The brains behind The Gruffalo bring stories to life in Wolverhampton event
The magic of storytelling came to life for 900 children in Wolverhampton when beloved children's author Julia Donaldson and illustrator Lydia Monks visited the city for a special event.
Organised by Wolverhampton Grammar School, children from 42 primary schools across the region gathered at Grand Station to explore the imaginative worlds that Julia and Lydia have created.
Children asked the creative pair questions about their work, sang songs, and helped act out montages of the stories, with the helping hands of their teachers.
Lydia also drew illustrations she showed to the children with a visualiser - which "the children love because it's like magic when they come on the screen" - and every child attempted a drawing of their own.
Julia, the author of picture books such as The Gruffalo, Zog, and Room on the Broom, said: "Writing children's books has been very organic for me.
"I wrote songs first, but there was more of a market for children and I had already written children's songs.
"I sent some children's songs to the BBC and they started commissioning me to write songs - then one of the songs, Squash and Squeeze got made into a book, which led me onto the books.
"Also we both have children so we've read stories to children and know what it's like - it's a very special time when you're reading a bedtime story to children. And it's quite nice as the author to snuggle in there with that love and get loved in return."
Lydia added: "I used to work for a lot of grown-up newspapers and magazines - The Telegraph and Tatler. For me it's a lot more fulfilling work than for working for the newspapers, which was all short and quick, and I wanted something more substantial.
"I got into illustrating by writing my own work and then illustrating them.
"The best books are ones that adults enjoy as well because you've got to get the parents onside - we've all hidden the books we hate so our children can't reach for them. So it's lovely that the parents seem to enjoy the books as well."
Julia's husband, Malcolm Donaldson, was also performing alongside his wife - both as a musician in songs and as an actor in recreations of his wife's work.

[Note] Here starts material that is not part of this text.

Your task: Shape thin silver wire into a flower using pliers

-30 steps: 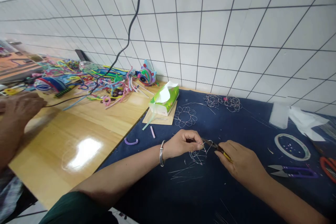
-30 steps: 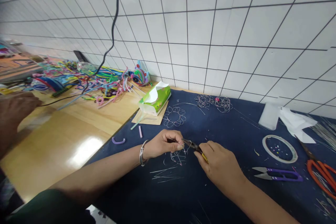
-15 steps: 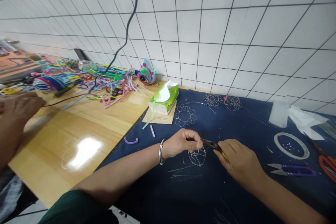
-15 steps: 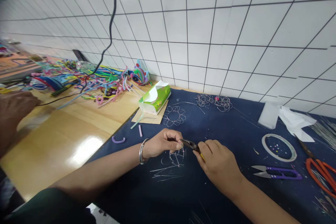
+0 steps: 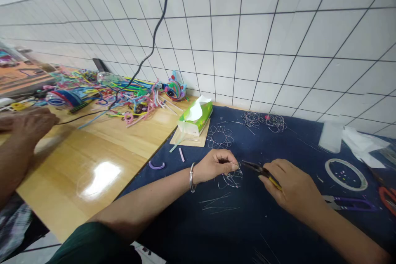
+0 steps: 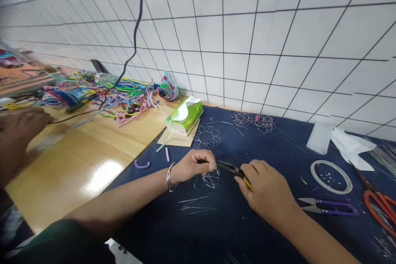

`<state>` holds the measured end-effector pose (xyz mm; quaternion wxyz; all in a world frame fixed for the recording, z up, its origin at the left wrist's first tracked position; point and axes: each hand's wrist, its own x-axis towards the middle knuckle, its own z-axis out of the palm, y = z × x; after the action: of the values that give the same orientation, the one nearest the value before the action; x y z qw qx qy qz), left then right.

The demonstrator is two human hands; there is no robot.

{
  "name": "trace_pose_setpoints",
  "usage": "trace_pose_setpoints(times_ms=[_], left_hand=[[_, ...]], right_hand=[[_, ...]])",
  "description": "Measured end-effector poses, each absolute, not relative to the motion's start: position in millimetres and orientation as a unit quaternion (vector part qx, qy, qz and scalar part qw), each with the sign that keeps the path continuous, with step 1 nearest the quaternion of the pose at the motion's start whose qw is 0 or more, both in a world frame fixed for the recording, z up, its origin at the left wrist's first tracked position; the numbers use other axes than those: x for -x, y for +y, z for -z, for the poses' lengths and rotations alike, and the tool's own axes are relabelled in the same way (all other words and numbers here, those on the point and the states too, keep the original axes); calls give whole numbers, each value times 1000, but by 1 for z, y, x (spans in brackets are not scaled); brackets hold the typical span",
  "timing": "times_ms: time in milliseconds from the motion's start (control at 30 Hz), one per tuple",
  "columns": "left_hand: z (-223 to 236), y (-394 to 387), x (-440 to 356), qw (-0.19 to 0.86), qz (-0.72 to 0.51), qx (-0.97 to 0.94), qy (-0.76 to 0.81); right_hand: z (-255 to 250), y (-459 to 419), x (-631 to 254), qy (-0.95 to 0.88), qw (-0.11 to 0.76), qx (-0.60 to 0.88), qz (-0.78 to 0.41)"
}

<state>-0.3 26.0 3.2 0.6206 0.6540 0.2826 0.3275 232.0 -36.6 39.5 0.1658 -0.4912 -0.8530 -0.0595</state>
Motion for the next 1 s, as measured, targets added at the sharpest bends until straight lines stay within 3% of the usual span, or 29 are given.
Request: trace_pose_setpoints(times_ms=[333, 600, 800, 1000], left_hand=[[-6, 24, -1, 431, -352, -762, 330], [-5, 22, -3, 385, -356, -788, 324], [-8, 22, -2, 443, -351, -765, 309], [-4, 25, -1, 638, -313, -655, 256]], right_hand=[[-34, -41, -227, -851, 119, 502, 99], [-28, -43, -227, -852, 127, 492, 128], [-21, -40, -229, -859, 146, 480, 100], [-8, -37, -230, -858, 184, 476, 49]])
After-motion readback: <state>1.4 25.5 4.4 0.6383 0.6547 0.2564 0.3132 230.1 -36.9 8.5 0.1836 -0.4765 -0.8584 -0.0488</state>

Performance played a big part in bringing the stories to life, and Julia has always had a taste for the theatrical, having understudied as a fairy at the Old Vic - where she met a young Judi Dench and Tom Courtenay.
While the aim of the event is to help encourage children to read, Julia is adamant that children read more fervently than adults.

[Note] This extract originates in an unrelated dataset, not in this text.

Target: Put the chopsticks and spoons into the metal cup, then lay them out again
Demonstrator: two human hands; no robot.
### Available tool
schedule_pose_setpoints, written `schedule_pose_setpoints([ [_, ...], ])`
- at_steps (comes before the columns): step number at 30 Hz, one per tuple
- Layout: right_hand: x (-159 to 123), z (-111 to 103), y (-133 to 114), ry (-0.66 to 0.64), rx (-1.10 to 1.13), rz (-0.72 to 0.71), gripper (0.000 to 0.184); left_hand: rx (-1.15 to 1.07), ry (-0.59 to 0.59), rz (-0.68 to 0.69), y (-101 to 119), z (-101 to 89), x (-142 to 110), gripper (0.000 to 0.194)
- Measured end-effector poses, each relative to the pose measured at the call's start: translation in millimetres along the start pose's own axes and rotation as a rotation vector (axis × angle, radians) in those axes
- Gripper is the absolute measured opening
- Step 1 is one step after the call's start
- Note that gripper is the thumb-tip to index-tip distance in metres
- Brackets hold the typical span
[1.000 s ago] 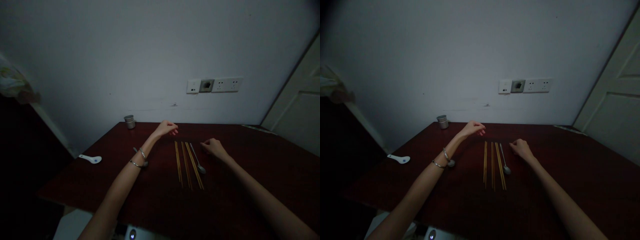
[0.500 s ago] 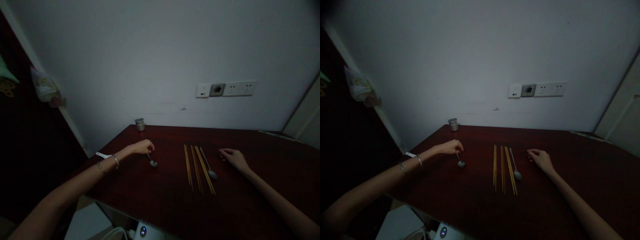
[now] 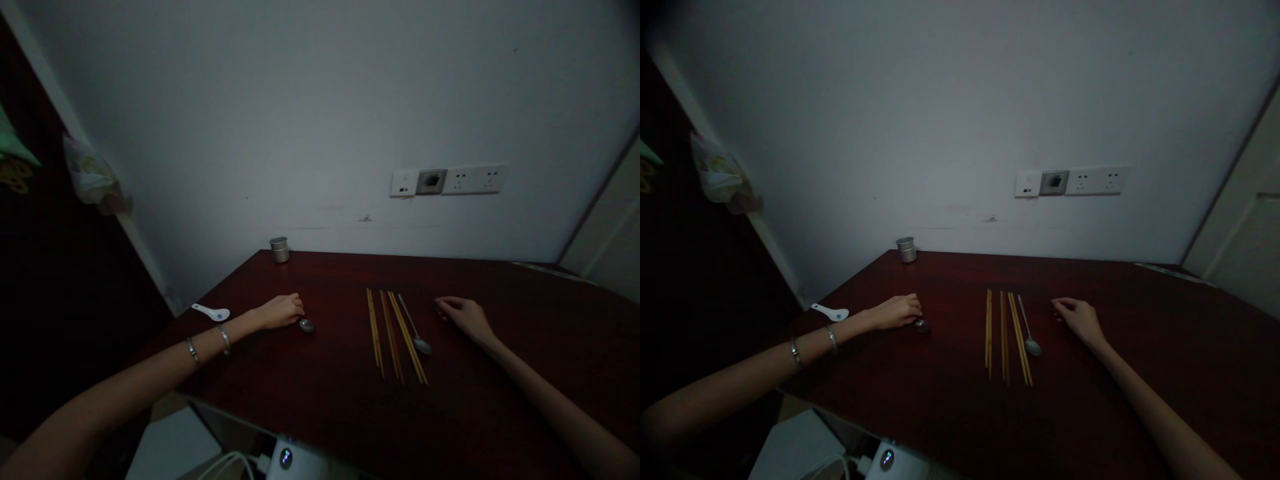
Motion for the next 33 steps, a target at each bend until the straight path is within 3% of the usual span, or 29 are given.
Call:
schedule_pose_setpoints([
  [7, 3, 2, 2, -0.007, -0.035, -0.027, 0.033, 0.065, 0.004, 0.144, 8, 5.1, 0, 0.023],
  [13, 5, 2, 2, 0.017, 0.032, -0.042, 0.030, -0.017, 0.041, 0.053, -2, -8.3, 13, 0.020],
  [17, 5, 3, 4, 0.022, 0.051, -0.039, 0.030, -0.192, 0.189, -0.057, -11, -34.4, 45, 0.017],
  [22, 6, 5, 3, 0.015, 0.093, -0.050, 0.030, -0.566, 0.431, -0.240, -18, -61.0, 102, 0.015],
  [28, 2, 5, -5, 0.015, 0.107, -0.082, 0.028, -1.007, 0.572, -0.329, -9, -59.6, 168, 0.017],
  [33, 2, 6, -7, 0.024, 0.134, -0.082, 0.026, -1.315, 0.679, -0.413, -3, -44.6, 195, 0.016],
])
Point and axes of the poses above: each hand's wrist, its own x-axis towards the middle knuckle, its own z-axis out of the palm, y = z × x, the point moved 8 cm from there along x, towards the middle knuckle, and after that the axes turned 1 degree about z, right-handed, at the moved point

She said: "You only have to look at the Harry Potter books and see the queues outside the bookshop - children are reading much more than adults and always have been. Perhaps we should be saying 'why aren't adults reading more books instead of being on their phone all the time?'"
The event was organised by Wolverhampton Grammar School. Head librarian Zoe Rowley said: "We already do a lot to promote reading for pleasure across Wolverhampton and the surrounding area, and this gave us a lovely opportunity to expand this work to a younger age group.

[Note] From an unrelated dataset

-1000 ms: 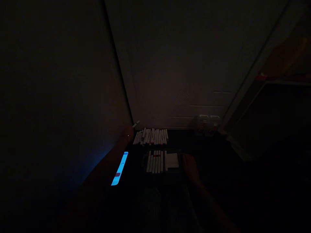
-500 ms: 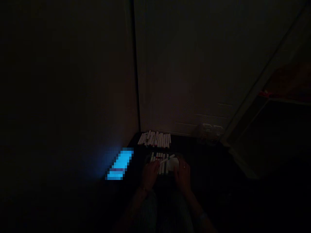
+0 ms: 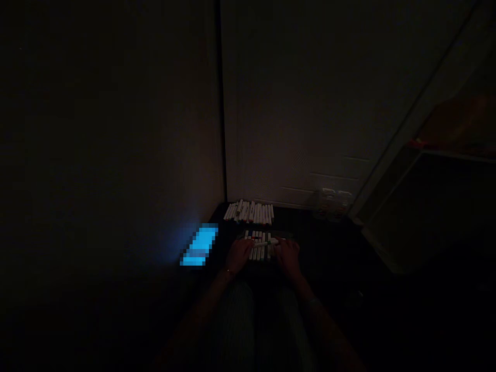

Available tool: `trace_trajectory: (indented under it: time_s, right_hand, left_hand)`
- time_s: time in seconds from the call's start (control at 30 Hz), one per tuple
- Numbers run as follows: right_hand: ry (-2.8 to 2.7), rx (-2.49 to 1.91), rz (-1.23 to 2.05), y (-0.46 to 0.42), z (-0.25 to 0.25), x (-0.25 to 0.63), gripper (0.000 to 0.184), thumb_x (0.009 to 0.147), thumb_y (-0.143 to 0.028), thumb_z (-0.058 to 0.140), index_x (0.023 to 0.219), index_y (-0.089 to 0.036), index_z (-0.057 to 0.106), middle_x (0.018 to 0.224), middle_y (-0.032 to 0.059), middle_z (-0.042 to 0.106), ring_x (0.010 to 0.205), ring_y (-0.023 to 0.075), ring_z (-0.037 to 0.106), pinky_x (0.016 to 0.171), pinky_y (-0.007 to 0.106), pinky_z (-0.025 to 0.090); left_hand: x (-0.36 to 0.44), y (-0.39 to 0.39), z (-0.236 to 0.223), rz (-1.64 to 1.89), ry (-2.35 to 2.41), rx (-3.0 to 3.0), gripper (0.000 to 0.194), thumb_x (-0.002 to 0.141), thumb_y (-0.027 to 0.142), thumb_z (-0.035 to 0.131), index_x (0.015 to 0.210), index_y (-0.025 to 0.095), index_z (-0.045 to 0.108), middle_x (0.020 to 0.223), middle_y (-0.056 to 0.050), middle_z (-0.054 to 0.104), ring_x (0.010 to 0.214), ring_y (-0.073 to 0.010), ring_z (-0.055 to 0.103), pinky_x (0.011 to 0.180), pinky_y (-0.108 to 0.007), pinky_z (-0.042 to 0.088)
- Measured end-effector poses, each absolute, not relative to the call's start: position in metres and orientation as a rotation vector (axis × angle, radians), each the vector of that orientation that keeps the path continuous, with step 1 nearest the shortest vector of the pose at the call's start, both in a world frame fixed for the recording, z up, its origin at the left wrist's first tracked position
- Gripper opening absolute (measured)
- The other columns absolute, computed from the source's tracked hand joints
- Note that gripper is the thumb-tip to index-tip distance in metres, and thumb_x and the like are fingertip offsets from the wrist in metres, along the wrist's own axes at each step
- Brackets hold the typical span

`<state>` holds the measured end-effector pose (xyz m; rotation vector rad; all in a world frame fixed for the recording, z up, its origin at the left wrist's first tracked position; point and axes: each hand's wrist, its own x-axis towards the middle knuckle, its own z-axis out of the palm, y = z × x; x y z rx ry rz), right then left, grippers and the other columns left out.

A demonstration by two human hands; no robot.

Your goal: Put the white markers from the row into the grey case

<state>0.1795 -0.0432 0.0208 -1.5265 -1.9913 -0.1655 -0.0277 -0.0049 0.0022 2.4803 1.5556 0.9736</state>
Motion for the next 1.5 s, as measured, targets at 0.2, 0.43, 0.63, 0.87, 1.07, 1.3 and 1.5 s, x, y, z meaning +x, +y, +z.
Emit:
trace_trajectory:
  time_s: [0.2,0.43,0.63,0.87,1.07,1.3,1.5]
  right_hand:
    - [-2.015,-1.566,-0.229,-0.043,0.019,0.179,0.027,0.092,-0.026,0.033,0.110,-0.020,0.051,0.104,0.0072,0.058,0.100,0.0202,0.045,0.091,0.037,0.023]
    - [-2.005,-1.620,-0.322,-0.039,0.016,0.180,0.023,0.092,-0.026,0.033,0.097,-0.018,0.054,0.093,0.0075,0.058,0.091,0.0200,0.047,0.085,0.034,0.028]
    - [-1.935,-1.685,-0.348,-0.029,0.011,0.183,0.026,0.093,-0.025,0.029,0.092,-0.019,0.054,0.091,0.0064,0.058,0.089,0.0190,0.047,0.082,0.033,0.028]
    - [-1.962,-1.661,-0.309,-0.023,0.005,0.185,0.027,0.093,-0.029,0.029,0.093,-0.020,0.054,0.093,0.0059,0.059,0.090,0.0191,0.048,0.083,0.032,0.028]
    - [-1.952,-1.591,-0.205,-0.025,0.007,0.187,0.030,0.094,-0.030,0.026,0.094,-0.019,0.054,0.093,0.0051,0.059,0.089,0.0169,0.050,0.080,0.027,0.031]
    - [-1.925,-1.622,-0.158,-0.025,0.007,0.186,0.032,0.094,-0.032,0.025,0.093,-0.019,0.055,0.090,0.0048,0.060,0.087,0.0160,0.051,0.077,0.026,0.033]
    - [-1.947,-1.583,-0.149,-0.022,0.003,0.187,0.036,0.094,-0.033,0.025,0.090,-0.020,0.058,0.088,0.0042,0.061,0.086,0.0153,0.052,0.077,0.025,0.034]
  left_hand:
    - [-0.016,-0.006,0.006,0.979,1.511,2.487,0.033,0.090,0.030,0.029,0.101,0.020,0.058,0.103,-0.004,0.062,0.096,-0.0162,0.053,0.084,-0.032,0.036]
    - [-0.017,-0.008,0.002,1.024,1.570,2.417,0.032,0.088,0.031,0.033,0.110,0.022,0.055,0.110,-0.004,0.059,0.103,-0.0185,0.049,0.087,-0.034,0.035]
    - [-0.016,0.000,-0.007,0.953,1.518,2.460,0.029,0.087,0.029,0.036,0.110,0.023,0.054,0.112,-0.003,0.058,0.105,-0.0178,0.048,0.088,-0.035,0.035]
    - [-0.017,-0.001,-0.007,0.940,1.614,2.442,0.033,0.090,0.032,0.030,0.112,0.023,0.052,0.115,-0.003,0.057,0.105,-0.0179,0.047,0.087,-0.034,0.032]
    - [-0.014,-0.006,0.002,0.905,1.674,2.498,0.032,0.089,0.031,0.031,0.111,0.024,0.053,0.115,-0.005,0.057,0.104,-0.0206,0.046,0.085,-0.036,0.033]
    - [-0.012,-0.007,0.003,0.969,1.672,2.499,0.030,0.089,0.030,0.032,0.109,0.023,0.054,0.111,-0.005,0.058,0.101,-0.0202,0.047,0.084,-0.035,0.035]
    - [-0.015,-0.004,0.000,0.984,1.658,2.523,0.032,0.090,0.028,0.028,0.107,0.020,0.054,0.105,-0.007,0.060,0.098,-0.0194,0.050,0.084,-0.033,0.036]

"When I mentioned this, [headteacher] Alex mentioned that Julia was one of his favourite authors and that his children grew up with those books, and we thought how lovely to bring Julia in to inspire a new generation to start reading."
Headteacher Alex Frazer said: "The most important thing is we're trying to inspire a love of reading for pleasure and inspire greater confidence in reading.
"If you take elements of performance, whether that's acting or musical performance, you take drawing, those can be some really fantastic ways into reading for children who might not see themselves as bookish types.
"We've realised just how young those good habits or absence of good habits can come around.
"This has been our first public event intended for a younger audience and it's been incredibly successful.
"We are immensely privileged to have capacity in our resourcing as an independent school and we firmly believe that the right thing to do with that capacity is to share it far and wide.
"Unfortunately, we do live in a time where budgets are squeezed - and sometimes it's library services in schools that do miss out."
Wolverhampton Grammar School organised the event with Authors Aloud UK, a company who organise school trips with children's authors, poets, illustrators, and storytellers.
Annie Everall, the director and founder, said: "Meeting an author can be a life-changing experience for children, because it can show them what reading really is.
"But it can also show them there will be kids in the audience who have a secret desire to want to write but think 'I couldn't do that', but some of those children will be the authors, the poets, the illustrators, the storytellers, the future.
"It's about showing children that reading is something for them. We try to bring stories to life."